#### YOUR TASK:
Below are records; how many of their lines contain "annotate"? Give the number and no other words.

==========

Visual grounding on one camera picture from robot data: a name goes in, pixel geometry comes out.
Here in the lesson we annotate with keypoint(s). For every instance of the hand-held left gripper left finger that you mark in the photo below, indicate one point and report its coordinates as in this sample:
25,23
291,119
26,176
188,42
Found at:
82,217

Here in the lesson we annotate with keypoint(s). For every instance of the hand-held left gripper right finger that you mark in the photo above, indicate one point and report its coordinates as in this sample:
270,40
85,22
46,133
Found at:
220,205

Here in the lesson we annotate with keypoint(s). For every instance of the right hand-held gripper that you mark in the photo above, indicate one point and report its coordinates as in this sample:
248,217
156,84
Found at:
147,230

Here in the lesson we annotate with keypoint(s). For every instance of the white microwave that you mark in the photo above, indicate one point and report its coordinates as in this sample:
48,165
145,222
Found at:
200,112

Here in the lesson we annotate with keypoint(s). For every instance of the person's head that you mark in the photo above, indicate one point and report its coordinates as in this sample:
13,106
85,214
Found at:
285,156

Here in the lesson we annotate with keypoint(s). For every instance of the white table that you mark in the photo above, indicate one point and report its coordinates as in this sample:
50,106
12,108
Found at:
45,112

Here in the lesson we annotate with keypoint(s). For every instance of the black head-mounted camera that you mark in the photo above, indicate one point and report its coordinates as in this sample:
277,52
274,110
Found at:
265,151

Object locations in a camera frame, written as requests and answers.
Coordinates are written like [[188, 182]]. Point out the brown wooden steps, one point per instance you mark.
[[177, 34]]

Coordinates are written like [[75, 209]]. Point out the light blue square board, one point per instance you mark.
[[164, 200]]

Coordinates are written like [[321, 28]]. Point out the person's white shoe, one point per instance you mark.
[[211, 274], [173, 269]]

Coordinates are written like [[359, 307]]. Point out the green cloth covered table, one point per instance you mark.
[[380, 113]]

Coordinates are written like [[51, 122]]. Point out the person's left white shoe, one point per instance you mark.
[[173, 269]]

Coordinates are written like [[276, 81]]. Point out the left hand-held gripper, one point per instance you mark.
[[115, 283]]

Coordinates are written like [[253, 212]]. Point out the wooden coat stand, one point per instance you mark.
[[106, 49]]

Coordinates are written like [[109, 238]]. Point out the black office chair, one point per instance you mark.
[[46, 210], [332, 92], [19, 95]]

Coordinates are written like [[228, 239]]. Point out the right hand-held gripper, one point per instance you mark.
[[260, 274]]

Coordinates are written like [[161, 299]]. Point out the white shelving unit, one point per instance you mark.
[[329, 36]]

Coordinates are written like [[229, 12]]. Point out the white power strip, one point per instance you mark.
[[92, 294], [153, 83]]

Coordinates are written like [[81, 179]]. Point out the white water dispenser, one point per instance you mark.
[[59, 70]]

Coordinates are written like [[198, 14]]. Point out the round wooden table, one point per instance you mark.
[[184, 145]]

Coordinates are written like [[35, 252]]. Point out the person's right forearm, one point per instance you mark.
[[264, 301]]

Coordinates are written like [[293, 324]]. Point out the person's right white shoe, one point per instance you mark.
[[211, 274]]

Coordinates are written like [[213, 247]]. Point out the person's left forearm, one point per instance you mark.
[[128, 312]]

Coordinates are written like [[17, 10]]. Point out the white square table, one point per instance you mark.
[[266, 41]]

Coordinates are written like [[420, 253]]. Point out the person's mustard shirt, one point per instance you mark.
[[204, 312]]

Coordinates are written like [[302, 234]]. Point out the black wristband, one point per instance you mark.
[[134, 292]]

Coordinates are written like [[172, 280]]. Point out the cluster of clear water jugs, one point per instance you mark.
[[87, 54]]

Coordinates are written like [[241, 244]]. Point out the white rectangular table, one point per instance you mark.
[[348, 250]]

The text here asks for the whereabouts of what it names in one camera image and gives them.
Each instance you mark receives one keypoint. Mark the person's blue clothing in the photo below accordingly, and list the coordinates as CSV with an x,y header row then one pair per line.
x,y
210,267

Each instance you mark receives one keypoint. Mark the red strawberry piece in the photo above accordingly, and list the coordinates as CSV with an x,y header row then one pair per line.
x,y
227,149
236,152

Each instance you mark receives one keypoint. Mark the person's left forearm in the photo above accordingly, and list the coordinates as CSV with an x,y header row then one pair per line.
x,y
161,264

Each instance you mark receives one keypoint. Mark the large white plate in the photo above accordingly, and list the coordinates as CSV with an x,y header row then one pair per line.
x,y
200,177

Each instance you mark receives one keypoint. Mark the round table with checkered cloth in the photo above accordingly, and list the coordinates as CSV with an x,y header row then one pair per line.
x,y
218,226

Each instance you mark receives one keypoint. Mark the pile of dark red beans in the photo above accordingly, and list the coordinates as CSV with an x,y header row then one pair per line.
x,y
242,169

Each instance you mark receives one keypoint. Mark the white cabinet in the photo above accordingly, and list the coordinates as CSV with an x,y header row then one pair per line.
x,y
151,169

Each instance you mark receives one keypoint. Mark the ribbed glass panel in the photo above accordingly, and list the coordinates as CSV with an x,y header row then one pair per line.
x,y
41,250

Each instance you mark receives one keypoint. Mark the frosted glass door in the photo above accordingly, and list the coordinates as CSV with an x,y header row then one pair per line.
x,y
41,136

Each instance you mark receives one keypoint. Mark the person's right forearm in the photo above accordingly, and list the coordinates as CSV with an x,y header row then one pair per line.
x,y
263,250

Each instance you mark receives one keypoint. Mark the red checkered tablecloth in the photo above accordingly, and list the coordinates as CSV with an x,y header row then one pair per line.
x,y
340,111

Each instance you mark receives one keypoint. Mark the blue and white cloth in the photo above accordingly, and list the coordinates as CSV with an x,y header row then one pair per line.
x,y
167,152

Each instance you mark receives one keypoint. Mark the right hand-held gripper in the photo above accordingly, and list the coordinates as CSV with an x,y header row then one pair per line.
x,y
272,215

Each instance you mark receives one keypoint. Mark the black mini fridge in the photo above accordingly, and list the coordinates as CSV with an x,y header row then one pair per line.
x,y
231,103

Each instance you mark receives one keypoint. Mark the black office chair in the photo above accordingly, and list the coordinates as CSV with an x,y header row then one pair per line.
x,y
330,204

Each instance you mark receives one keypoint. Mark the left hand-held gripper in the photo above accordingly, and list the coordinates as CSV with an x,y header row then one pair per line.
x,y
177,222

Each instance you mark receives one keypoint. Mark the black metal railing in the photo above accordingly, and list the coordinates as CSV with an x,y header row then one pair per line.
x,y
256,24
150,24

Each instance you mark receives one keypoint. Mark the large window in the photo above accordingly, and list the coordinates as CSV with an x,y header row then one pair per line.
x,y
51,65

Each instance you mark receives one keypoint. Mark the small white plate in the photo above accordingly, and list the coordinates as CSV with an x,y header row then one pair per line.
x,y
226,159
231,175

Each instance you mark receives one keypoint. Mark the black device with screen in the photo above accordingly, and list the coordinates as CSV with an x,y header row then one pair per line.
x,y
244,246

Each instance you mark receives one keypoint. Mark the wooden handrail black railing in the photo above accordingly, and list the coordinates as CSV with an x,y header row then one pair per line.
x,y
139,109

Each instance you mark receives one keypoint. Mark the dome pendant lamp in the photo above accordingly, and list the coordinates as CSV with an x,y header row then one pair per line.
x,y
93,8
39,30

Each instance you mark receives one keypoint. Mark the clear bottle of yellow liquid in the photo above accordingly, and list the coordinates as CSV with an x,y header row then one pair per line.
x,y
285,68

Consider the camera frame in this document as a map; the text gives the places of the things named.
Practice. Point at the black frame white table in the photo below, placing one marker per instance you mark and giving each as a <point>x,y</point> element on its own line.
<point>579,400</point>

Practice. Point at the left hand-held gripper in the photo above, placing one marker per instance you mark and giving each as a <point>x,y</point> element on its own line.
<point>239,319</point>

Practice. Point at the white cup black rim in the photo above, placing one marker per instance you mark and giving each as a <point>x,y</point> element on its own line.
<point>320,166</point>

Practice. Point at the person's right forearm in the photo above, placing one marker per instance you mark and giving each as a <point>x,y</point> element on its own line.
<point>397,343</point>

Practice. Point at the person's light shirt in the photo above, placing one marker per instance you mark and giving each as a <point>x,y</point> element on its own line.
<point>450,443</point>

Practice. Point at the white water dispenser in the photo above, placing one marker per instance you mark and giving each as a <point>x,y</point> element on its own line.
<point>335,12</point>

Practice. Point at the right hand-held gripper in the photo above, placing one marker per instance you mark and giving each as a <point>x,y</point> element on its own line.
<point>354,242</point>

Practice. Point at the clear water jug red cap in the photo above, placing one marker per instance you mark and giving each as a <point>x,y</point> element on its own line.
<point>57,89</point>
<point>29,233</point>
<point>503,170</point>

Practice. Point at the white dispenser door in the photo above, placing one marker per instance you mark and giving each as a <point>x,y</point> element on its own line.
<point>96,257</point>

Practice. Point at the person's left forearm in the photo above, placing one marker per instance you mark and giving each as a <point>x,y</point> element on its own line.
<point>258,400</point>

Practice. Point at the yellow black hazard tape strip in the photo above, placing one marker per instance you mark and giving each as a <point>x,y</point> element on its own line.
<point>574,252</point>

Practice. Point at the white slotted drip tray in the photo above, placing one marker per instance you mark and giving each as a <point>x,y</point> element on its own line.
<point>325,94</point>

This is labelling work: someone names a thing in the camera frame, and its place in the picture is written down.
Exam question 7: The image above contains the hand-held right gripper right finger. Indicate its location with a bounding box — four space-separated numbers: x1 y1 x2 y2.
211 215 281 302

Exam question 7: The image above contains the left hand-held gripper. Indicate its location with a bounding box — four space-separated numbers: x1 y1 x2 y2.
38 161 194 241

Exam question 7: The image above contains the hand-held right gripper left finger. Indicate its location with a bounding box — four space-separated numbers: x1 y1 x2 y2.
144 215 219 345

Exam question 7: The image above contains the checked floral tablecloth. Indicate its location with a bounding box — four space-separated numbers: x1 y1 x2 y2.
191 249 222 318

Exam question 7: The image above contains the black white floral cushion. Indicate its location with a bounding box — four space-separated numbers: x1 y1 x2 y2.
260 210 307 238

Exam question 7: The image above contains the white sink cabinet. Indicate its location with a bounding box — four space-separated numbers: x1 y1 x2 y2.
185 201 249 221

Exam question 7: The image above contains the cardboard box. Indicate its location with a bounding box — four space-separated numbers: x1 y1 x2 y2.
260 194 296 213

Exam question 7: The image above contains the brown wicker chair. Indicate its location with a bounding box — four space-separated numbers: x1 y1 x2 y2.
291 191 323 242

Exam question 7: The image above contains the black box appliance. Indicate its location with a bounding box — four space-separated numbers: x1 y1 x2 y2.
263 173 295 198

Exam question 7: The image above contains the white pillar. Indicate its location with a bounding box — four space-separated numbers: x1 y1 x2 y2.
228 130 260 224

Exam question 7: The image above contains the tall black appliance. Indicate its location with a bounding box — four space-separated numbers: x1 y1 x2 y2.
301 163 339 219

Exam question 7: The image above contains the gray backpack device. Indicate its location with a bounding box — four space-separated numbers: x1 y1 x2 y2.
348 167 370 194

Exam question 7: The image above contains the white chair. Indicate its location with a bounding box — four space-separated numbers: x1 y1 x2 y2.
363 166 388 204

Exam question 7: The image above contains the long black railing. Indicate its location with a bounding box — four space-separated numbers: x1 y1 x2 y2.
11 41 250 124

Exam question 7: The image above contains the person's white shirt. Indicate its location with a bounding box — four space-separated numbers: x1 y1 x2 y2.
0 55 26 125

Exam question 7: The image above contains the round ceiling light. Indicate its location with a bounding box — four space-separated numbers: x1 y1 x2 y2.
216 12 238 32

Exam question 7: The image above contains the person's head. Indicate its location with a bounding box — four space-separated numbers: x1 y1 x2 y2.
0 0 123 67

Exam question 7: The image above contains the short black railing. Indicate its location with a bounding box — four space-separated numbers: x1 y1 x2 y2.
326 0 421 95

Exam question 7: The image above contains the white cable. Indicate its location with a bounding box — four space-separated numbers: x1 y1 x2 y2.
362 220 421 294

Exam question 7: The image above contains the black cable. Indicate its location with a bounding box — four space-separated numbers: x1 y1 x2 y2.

==========

#### RESULT BELOW:
7